__EXERCISE GOAL__
Every line of the records that holds the word "from" should be copied.

__DATA TO EXAMINE__
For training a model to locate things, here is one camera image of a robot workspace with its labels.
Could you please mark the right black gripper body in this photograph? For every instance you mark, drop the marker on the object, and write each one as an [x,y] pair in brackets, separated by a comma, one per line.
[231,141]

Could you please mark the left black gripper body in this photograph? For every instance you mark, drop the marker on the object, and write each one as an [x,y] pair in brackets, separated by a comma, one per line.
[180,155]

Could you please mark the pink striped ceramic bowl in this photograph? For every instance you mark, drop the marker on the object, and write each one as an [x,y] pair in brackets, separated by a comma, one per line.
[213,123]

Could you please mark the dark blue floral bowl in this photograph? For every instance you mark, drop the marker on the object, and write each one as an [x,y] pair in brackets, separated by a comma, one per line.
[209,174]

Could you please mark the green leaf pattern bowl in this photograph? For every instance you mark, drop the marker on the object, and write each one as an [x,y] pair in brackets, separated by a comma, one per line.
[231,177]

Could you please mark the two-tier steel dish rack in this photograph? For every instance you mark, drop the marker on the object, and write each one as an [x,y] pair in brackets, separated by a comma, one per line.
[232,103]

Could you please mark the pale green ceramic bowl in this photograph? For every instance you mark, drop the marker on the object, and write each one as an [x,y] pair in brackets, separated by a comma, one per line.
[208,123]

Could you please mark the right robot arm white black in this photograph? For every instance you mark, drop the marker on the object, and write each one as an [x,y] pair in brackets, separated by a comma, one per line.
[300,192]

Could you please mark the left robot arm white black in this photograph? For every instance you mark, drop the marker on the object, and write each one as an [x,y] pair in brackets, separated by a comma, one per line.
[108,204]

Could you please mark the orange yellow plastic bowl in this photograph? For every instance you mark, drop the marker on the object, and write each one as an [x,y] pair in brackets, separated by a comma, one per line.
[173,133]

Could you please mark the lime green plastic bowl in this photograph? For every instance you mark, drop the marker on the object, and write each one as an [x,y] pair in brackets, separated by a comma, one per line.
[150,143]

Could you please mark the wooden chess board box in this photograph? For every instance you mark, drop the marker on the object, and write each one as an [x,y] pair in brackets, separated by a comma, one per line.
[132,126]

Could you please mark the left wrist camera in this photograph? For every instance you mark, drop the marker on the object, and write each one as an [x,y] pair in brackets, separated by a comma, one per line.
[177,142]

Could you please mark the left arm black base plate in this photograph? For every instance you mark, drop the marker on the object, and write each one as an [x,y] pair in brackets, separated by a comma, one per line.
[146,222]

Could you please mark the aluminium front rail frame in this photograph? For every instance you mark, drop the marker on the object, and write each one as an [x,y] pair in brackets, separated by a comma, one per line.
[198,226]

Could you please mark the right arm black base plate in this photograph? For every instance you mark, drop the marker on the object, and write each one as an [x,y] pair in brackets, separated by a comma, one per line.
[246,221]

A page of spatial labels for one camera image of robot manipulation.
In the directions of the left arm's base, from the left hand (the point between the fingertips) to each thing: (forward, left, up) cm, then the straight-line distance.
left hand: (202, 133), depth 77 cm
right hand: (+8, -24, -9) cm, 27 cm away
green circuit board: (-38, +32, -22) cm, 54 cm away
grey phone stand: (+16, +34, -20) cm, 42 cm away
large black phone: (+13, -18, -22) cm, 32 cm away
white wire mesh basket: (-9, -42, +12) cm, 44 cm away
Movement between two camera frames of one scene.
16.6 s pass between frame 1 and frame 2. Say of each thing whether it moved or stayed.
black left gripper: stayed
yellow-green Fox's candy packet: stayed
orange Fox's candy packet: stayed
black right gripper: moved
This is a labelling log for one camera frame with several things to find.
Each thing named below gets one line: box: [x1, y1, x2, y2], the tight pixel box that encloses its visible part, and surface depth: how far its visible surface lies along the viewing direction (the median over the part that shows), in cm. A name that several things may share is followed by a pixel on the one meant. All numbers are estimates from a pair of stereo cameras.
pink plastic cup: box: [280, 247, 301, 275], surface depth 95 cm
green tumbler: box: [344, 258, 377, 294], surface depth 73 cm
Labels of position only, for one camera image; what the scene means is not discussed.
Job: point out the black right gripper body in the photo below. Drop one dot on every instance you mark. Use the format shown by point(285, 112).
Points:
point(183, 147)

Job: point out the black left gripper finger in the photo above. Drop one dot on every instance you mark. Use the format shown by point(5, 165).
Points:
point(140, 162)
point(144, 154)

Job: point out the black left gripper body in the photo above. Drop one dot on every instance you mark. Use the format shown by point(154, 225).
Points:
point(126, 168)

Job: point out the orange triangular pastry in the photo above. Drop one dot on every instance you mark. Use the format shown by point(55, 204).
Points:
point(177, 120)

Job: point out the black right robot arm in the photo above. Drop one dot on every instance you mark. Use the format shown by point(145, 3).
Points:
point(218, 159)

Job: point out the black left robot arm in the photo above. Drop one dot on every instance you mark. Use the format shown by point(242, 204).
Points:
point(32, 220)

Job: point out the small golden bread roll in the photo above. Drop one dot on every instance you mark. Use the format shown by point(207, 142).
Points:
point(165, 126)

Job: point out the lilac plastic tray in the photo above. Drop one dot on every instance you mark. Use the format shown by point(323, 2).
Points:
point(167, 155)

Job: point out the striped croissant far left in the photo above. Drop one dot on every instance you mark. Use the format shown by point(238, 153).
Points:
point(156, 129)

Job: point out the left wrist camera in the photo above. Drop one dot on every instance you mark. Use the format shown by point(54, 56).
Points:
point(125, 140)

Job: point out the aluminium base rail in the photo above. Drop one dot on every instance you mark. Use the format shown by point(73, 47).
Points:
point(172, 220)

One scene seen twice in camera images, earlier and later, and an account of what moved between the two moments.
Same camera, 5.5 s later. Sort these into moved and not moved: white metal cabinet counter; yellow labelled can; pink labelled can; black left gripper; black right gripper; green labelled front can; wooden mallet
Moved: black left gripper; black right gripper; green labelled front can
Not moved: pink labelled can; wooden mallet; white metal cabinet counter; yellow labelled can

...

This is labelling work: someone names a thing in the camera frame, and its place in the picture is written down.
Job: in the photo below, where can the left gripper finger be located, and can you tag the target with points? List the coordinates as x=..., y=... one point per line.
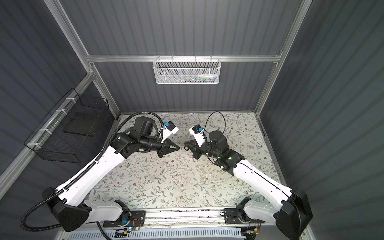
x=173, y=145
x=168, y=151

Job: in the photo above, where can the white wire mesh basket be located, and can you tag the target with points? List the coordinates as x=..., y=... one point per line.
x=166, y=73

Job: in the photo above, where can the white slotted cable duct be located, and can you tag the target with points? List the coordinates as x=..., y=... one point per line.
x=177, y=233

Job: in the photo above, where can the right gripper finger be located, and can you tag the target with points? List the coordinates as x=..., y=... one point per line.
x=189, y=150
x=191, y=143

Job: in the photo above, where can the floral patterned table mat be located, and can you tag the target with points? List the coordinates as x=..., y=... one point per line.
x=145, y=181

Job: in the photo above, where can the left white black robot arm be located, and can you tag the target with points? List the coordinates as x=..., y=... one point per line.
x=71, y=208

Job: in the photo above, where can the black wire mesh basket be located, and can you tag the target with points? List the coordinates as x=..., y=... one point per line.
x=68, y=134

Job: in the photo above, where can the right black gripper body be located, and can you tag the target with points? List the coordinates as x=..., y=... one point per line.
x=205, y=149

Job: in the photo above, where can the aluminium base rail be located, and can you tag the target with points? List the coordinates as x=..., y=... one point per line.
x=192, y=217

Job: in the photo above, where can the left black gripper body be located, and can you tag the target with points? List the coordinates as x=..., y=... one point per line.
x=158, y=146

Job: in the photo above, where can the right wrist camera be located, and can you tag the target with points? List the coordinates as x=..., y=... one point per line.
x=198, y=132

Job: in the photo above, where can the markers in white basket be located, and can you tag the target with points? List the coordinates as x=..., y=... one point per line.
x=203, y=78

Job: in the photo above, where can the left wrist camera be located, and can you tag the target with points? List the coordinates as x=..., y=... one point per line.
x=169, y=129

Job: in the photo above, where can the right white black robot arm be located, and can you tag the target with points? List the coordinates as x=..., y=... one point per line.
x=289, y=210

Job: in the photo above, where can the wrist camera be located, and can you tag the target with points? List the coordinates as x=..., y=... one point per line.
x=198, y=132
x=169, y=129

__FINISHED EXERCISE__
In the directions of the left arm's base, from the left hand (the point between the fingertips) to each thing: (forward, left, up) cm, then the straight-line distance.
Each thing named below gets one line: box: [x1, y1, x2, y2], the tight pixel box that encloses its visible part, and surface depth: how far its visible surface lies along the viewing direction (the median over the part that shows), in cm. A name that several things may share is followed by a pixel on the one meant. All numbers are estimates from a pair of stereo cameras.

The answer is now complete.